Apesar de tudo isso, a grande lição a ser tirada deste 127 Horas e do martírio de Ralston, é a maneira extremamente inteligente e corajosa com que o protagonista passa os cinco dias na fenda e posteriormente a maneira com que orquestra sua libertação. Aron literalmente transformou a maior besteira que fez em toda sua vida em uma inacreditável e inspiradora história de superação e sobrevivência.
Primeiro ele procura estar em contato com as circunstâncias ao redor, como o tempo de sol que ele tem diariamente dentro da fenda, e até o vôo regular de uma águia pela manhã. Ele então realiza um inventário dos itens que está carregando: uma câmera, um pouco d’água, algum alimento, e seu inadequado canivete-suíço. E aos poucos, à medida em que o tempo foi passando e as opções diminuindo, foi a mente prática e extremamente focada de Ralston quem bateu o martelo: Ou ele fazia alguma coisa, ou morreria.”

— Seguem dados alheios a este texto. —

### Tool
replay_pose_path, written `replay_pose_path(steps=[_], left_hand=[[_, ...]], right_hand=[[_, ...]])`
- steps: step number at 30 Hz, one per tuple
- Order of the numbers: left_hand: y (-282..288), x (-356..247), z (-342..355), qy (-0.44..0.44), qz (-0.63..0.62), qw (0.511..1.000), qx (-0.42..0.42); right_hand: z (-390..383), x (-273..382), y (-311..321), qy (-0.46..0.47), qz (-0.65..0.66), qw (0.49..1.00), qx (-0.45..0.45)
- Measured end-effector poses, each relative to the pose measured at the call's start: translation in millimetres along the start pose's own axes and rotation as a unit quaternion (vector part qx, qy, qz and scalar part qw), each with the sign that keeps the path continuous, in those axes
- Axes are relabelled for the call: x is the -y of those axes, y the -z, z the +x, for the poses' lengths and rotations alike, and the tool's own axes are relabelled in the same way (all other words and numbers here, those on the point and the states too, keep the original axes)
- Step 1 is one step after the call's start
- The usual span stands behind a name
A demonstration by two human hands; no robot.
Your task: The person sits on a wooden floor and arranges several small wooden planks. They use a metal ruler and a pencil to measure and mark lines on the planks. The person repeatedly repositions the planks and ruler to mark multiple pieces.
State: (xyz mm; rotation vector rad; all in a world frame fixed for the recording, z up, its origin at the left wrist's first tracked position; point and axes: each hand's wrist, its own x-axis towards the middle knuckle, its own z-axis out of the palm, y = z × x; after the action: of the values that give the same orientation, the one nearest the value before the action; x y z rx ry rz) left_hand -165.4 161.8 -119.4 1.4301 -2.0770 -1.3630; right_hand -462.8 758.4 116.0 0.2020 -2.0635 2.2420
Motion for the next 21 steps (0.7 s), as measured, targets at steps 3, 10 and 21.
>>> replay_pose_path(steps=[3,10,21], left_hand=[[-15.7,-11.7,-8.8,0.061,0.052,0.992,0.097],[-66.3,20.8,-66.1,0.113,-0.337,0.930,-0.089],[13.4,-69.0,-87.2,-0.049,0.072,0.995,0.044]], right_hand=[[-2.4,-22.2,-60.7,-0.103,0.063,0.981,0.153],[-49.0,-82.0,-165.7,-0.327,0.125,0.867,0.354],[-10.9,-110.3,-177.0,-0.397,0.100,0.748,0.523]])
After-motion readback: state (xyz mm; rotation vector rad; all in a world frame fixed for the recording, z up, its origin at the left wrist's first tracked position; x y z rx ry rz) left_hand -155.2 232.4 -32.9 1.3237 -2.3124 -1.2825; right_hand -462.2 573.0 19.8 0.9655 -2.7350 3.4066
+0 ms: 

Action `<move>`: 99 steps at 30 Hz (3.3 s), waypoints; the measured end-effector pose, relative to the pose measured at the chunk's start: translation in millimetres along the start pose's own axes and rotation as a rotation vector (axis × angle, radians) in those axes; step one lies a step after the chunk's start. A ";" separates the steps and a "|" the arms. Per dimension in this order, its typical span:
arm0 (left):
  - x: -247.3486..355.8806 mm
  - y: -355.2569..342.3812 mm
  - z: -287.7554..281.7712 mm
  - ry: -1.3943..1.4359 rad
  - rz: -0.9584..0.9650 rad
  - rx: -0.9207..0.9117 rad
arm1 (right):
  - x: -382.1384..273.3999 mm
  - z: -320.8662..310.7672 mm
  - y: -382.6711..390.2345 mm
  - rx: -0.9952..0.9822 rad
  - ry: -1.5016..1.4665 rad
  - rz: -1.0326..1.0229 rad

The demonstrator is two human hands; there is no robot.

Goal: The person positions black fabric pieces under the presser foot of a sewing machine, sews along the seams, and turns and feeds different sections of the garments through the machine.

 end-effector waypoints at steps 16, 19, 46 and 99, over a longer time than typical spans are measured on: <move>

Independente das inúmeras questões das quais podemos tirar diversas lições a serem aplicadas em nosso dia-a-dia profissional ou não, 127 Horas é um tremendo filme.
Um verdadeiro exercício de tensão onde o impossível é capturado através das câmeras. A fotografia é primorosa em estabelecer a vastidão do deserto de Utah e os detalhes específicos da minúscula porção do território onde Aron foi parar.
A edição alcança a delicada tarefa de mostrar um braço sendo cortado fora sem nunca ser excessivamente gráfico. Curiosamente, o momento mais agoniante da cena não consiste em uma imagem, mas sim em um som. A maioria de nós nunca deve ter ouvido o referido som, mas graças à cena sabemos exatamente o que é.
Dor e derramamento de sangue são comuns nos filmes. Entretanto, raramente tais fatores chegam ao nível da realidade, afinal, o público quer ser entretido, e não traumatizado. O espectador quer que seus heróis sejam imunes, e 127 Horas remove os filtros que costumeiramente amenizam a experiência. O filme implica seu público.
Através da identificação, ficamos presos no canyon, cortamos através de nossa própria carne. Um elemento que o filme pode sugerir mas nunca evocar, entretanto, é a brutalidade da dor envolvida. Não consigo sequer imaginar a sensação. Talvez tenha sido isso que tenha “facilitado” as coisas para Ralston, já que de uma maneira ou de outra, sua decisão limitou a duração de seu sofrimento.
Aron Ralston deve ser um tremendo cara. O filme deliberadamente não o transforma em herói, mas sim em um atleta competente traído por uma péssima decisão momentânea. Ele corta seu braço fora porque precisa, e também teve sorte na empreitada. É bem fácil imaginar a notícia de seu corpo sendo encontrado um tempo depois, com parte do braço faltando. Ele fez o que tinha de fazer, o que não o torna um herói, mas sim um homem corajoso em admitir o erro que cometeu e inteligente o suficiente para sair dele de maneira triunfal. Que você também possa encontrar as saídas para seus erros, e que não precise arrancar nenhuma parte do corpo para isso.